I have learned there are certain peculiarities in the way I live myself, in the way I carry myself through my days, and it is about time I think of trying to put them down. Of course, I will fail at this somewhat vain task since I can, not in my own voice, capture the absurdity of my decisions, but that there is an absurdity is true because I can often see it on the faces of people—those I know and strangers alike. But what I have learned about myself is that there are two parts to it all. The first is an obsession to be completely, absolutely and entirely ready. The second is a supreme resistance to the inner friction of waiting. These two traits make up about a third of my entire personality, and they are unequivocally responsible for everything I do, big and small.
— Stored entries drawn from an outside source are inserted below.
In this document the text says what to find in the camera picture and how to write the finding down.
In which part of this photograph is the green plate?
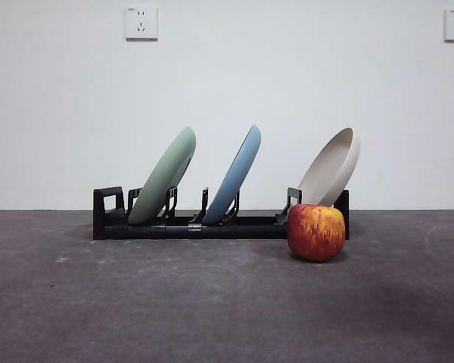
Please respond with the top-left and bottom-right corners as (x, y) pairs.
(128, 126), (197, 225)

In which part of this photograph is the red yellow apple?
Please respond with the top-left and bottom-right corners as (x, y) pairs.
(286, 203), (347, 263)

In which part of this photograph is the blue plate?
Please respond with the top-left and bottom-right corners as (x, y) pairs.
(202, 123), (263, 225)

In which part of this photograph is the black plate rack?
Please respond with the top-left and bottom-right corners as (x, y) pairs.
(92, 185), (350, 241)

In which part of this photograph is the beige plate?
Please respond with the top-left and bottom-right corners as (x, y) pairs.
(297, 127), (362, 208)

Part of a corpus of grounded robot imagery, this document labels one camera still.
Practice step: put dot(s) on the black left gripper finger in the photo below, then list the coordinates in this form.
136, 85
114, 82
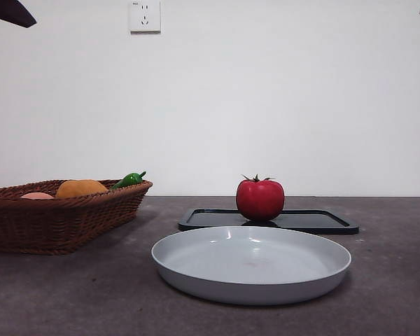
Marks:
7, 12

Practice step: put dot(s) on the orange round fruit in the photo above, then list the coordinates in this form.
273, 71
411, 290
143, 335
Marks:
80, 188

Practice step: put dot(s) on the green chili pepper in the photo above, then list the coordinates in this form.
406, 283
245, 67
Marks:
126, 181

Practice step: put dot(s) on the brown wicker basket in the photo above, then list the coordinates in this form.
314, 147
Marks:
56, 224

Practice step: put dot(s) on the pink peach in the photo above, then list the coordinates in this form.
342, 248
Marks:
36, 196

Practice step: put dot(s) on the white wall socket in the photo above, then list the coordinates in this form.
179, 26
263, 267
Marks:
145, 17

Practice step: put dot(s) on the black rectangular tray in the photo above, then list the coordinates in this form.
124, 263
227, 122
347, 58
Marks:
318, 220

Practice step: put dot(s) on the grey round plate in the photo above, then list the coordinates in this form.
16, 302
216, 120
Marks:
252, 280

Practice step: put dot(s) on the red tomato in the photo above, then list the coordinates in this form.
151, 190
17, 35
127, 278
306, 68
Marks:
260, 199

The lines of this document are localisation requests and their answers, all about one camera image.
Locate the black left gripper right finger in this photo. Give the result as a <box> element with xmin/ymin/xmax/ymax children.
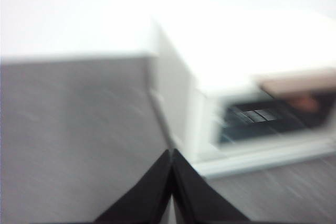
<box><xmin>171</xmin><ymin>148</ymin><xmax>253</xmax><ymax>224</ymax></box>

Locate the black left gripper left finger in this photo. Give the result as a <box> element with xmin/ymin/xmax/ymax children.
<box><xmin>94</xmin><ymin>150</ymin><xmax>173</xmax><ymax>224</ymax></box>

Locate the glass oven door with handle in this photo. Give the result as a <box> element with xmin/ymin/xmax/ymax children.
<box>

That it takes me two days to build a semblance of a life, all with a routine and music to go along with it, is but a tiny yet significant example of this nature. That I obsess over being in a position to pay what price it costs, that it may be a little obsession over always being capable (barring a few which we do not talk about), and that by the last hour of the second day, I have already taken enough walks in the unfamiliar neighbourhood to not use that adjective anymore, that I know by midnight on the third day where I will go for coffee, what streets will I frequent, and what my day would look like before I shut my eyes to wake up into a routine I do not remember building is but this nature in all its glory—that I am ready for everything, and that nothing holds me back when I have my eyes set.
This is not gloating by any means; this is but a description of it all; it is but an admittance that I see the eyes that look at me and think, “Where is the hesitation?”
What hesitation? It is all a farce, anyway. We always know what we want. The bottom line is being ready for it, prepared for everything that has the capacity to hold us back; what else is there? What use is even waiting if time continues to tick? Time ran out. It ran out before we made a wish. We are all running late. Get up; we might as well pick up the slack; we might as well still make it.
There is nothing more urgent than this.